她想起那頭對李公子拋媚眼的老母豬,想起那個抱著滾燙爐子喊寶貝的張大哥,甚至想起那只對著黑暗搔首弄姿的丑陋魔物……那些荒誕不經的畫面背后,竟是如此可怕的一種力量。
一種,連她自己都從未意識到的,堪稱“規則”的力量。
難怪……難怪他會說“有趣”。
對于一個站在三界頂端的強者而言,還有什么,比發現一種能夠玩弄因果、制定規則的新玩具,更讓他感到有趣呢?
涂山幺幺瞬間明白了。
他不在意她是誰,不在意她來自青丘還是哪里。他在意的,只是她這具身體里所蘊含的、這種連她自己都無法掌控的力量。
他留下她,不是為了報復,也不是為了折磨。
他只是……想玩。
這個認知,比任何酷刑都讓她感到寒冷。她寧愿他恨她,寧愿他想殺了她。因為恨與殺意,至少還證明他將她視作一個對等的、需要被處理的敵人。
可現在,在他眼中,她甚至連敵人都算不上。
她只是一個工具。一個能生產出“因果之線”的、活的工具。
淵皇很滿意她臉上的神情變化。從茫然,到震驚,再到恍然大悟后的恐懼。他喜歡看這種聰明的、一點就透的生物,在他面前展露最原始的情緒。這讓他有一種掌控一切的愉悅。
他終于從王座上站了起來。
高大的身影,投下一片巨大的陰影,將臺階下渺小的涂山幺幺完全籠罩。
“看來,你自己都不知道,你擁有的是什么。”他的語氣里,帶著一絲玩味的感慨,“一塊未經雕琢的璞玉,一張可以任由我來書寫的白紙。”
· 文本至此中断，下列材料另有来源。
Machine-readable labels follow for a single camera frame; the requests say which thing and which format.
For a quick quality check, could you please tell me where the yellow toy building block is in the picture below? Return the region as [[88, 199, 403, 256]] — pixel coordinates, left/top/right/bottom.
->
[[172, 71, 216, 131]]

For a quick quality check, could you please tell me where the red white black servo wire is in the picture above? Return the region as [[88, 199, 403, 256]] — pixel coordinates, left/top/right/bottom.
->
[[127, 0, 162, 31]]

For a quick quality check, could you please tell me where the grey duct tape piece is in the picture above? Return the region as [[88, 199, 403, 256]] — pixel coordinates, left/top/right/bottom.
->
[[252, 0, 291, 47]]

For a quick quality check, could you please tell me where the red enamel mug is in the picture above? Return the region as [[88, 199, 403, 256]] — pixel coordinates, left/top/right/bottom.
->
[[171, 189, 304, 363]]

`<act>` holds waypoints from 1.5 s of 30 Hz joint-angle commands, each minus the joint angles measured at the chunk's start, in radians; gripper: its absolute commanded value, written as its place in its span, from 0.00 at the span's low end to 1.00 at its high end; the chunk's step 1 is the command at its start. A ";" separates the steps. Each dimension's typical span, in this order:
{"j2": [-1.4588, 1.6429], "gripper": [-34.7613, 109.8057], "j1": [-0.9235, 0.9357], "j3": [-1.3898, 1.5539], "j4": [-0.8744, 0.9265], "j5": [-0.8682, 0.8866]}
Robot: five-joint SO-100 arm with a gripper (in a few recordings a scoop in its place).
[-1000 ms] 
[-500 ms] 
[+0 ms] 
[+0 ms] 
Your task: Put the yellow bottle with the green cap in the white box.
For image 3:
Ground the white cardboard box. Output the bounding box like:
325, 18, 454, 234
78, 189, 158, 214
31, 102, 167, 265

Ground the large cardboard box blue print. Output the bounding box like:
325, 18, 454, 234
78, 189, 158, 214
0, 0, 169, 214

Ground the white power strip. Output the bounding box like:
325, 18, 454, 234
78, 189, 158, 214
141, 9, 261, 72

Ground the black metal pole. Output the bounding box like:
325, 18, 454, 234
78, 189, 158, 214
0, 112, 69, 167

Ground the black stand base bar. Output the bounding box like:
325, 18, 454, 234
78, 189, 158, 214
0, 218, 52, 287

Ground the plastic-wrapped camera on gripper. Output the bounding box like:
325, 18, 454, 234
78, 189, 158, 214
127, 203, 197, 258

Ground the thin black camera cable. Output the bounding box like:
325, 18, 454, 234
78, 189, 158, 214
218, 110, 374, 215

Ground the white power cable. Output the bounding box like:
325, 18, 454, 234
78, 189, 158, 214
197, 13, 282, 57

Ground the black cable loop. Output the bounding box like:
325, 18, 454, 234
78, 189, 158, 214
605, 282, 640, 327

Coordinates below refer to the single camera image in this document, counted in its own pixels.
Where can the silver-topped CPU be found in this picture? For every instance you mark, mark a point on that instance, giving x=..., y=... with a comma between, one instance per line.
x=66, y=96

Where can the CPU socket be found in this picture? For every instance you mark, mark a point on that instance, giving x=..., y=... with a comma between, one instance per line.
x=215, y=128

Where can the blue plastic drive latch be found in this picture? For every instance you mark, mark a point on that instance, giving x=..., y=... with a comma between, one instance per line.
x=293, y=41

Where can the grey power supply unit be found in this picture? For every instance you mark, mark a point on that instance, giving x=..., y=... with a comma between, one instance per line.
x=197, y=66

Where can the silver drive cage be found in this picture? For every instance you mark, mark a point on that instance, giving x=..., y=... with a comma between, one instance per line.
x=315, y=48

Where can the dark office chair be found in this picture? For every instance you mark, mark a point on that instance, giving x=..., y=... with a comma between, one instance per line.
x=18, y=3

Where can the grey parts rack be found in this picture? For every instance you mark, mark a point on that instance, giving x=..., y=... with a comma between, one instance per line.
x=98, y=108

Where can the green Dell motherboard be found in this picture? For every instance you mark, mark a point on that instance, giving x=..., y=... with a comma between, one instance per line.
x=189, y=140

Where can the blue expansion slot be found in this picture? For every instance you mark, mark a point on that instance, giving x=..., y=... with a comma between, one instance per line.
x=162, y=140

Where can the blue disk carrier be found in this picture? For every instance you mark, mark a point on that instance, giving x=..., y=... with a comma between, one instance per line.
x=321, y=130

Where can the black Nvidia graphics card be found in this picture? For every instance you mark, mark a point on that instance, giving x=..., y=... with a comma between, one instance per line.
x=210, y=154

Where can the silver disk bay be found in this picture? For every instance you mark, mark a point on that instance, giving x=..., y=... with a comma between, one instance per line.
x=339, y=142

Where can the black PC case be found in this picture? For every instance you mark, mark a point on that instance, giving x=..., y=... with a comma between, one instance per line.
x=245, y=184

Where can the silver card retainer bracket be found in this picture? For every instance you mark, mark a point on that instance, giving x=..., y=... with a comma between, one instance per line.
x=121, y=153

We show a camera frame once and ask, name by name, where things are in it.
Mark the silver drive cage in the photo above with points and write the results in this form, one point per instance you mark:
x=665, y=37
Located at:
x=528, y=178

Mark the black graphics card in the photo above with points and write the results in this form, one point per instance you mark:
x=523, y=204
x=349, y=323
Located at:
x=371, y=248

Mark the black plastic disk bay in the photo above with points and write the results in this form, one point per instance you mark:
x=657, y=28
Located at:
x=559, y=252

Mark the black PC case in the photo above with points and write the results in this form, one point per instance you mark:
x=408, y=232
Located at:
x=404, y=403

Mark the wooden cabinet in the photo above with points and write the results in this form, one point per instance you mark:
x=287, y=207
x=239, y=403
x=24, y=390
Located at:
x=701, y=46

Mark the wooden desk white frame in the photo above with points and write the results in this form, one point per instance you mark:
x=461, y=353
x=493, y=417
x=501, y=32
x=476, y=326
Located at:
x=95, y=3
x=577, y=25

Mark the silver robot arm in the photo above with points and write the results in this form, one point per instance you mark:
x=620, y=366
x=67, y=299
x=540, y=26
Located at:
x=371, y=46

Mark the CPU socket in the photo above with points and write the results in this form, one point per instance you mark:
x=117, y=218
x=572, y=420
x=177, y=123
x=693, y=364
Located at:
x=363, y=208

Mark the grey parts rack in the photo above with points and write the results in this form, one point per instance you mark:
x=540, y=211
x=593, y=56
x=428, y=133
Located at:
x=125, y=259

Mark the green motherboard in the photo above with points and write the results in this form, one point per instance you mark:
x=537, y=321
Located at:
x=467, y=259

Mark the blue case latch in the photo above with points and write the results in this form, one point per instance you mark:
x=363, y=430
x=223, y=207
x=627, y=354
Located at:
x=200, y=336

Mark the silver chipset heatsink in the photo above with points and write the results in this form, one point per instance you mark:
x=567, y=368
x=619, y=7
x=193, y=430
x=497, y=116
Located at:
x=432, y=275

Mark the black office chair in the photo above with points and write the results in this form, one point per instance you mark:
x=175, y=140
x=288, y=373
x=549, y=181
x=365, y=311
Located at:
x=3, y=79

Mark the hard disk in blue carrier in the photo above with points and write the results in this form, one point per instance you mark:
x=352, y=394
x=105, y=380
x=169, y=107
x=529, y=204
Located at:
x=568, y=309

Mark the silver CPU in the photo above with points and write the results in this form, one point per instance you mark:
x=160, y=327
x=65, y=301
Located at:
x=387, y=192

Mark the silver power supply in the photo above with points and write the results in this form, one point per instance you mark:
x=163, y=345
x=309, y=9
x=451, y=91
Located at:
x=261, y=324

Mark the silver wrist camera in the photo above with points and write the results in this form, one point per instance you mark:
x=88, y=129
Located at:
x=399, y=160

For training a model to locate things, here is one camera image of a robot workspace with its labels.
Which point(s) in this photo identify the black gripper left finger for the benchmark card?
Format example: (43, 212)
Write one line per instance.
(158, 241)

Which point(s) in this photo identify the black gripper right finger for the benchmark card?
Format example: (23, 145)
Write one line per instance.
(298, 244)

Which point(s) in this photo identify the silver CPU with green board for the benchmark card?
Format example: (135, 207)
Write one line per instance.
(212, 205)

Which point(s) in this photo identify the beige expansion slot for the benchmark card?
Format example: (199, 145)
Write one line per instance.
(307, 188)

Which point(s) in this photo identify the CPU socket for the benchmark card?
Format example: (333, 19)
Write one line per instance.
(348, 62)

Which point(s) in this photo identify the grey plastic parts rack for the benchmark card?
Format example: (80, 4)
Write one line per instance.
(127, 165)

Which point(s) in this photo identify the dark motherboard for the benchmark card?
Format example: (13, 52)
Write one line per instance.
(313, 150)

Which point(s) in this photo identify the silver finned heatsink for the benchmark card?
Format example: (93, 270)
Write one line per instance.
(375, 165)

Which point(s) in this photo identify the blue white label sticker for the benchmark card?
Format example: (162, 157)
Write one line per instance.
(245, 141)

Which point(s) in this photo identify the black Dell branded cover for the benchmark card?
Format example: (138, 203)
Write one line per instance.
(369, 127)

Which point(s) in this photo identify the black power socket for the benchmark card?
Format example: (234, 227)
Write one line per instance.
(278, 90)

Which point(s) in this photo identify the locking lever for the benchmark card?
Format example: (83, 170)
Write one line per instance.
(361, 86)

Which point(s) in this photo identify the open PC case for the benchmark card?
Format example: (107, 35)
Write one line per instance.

他一步步走下臺階,每一步,都讓涂山幺幺的心跳停頓一拍。
他最終,停在了她的面前。
近在咫尺的距離,讓她能清晰地聞到他身上那股如同萬載冰雪般的清寒氣息。那氣息里,沒有半分活物的溫度。
“既然如此,”他伸出手,這一次,不是拎著她的后頸,也不是抬起她的下巴。他的指尖,輕輕地點在了她與他之間,那根無形的、連接著兩人手腕的紅線上。
他似乎能觸摸到這根凡人看不見的線。
“那就讓我看看,”他血色的瞳孔里,映出她瑟瑟發抖的倒影,“你的第一個用處吧。”